# Finding linguistic patterns

This section introduces you to finding linguistic patterns using spaCy.

If you are unfamiliar with the linguistic annotations produced by spaCy or need to refresh your memory, revisit [Part II](../part_ii/03_basic_nlp.ipynb) before working through this section.

After reading this section, you should:

 - know how to use spaCy Matchers to search for linguistic patterns

## Finding patterns using spaCy Matchers

spaCy provides three types of Matchers:

1. A [Matcher](https://spacy.io/api/matcher), which allows defining rules that search for particular **words or phrases** by examining *Token* attributes.  
2. A [DependencyMatcher](https://spacy.io/api/dependencymatcher), which allows searching parse trees for **syntactic patterns**.
3. A [PhraseMatcher](https://spacy.io/api/phrasematcher), a fast method for matching spaCy *Doc* objects to *Doc* objects.

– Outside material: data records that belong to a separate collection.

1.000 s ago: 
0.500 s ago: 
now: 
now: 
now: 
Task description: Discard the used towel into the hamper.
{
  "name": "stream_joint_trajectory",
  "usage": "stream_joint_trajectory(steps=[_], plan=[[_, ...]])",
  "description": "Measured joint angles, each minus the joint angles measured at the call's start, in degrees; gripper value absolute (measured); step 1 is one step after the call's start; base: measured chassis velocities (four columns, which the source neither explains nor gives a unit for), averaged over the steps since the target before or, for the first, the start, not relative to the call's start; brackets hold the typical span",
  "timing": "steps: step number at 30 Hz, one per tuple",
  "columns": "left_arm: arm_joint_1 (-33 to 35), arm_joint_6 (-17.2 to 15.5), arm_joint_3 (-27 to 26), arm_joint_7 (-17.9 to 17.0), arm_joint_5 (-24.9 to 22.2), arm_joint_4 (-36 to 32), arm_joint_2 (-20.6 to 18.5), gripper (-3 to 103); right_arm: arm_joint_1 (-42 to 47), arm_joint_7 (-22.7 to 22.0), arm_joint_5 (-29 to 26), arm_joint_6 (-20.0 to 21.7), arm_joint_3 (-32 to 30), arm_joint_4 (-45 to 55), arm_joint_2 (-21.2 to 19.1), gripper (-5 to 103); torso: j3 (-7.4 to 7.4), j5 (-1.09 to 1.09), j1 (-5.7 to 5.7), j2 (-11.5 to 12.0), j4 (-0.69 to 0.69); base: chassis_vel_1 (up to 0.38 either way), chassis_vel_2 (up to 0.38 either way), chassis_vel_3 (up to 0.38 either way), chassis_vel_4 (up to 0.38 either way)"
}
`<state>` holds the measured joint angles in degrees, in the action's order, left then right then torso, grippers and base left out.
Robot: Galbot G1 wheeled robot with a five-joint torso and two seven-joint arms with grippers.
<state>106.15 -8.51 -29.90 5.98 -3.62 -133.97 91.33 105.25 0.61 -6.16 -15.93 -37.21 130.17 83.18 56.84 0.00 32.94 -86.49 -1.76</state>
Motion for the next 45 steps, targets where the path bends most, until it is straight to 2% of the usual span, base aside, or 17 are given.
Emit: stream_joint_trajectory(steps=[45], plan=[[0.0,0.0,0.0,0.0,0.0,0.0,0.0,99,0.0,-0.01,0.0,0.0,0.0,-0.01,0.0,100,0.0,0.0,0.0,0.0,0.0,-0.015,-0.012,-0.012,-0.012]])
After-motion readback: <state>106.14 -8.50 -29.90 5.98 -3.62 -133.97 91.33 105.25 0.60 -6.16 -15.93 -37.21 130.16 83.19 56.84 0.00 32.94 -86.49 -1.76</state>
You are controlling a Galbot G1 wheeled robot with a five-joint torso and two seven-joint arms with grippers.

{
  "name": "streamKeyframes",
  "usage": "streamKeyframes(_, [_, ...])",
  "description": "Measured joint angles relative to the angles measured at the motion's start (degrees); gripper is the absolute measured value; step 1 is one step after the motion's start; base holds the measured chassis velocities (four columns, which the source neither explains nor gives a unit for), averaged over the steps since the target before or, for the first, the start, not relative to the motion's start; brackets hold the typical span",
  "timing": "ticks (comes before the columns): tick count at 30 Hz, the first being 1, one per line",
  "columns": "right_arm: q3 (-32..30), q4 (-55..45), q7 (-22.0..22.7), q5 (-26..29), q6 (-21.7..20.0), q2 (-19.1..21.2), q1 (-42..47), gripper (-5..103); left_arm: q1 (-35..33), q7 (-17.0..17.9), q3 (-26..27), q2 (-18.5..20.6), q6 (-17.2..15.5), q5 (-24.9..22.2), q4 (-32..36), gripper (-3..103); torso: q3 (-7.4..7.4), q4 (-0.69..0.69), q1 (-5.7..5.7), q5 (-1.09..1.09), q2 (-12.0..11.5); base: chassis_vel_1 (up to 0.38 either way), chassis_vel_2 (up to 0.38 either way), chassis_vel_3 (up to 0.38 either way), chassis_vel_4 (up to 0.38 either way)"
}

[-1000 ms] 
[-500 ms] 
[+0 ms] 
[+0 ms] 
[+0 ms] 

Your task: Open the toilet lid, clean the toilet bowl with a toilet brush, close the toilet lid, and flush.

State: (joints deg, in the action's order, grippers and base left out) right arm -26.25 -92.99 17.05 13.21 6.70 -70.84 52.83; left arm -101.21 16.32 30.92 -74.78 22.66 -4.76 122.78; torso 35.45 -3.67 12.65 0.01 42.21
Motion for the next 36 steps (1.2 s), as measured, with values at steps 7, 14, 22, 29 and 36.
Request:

### Using the Matcher to find words or phrases

To get started with the *Matcher*, let's import the spaCy library and load a small language model for English.

In [None]:
# Import the spaCy library into Python
import spacy

# Load a small language model for English; assign the result under 'nlp'
nlp = spacy.load('en_core_web_sm')

To have some data to work with, let's load text from a Wikipedia article, as instructed in [Part II](../part_ii/01_basic_text_processing.ipynb#Loading-plain-text-files-into-Python).

First, we use the `open()` function to open the file for reading. 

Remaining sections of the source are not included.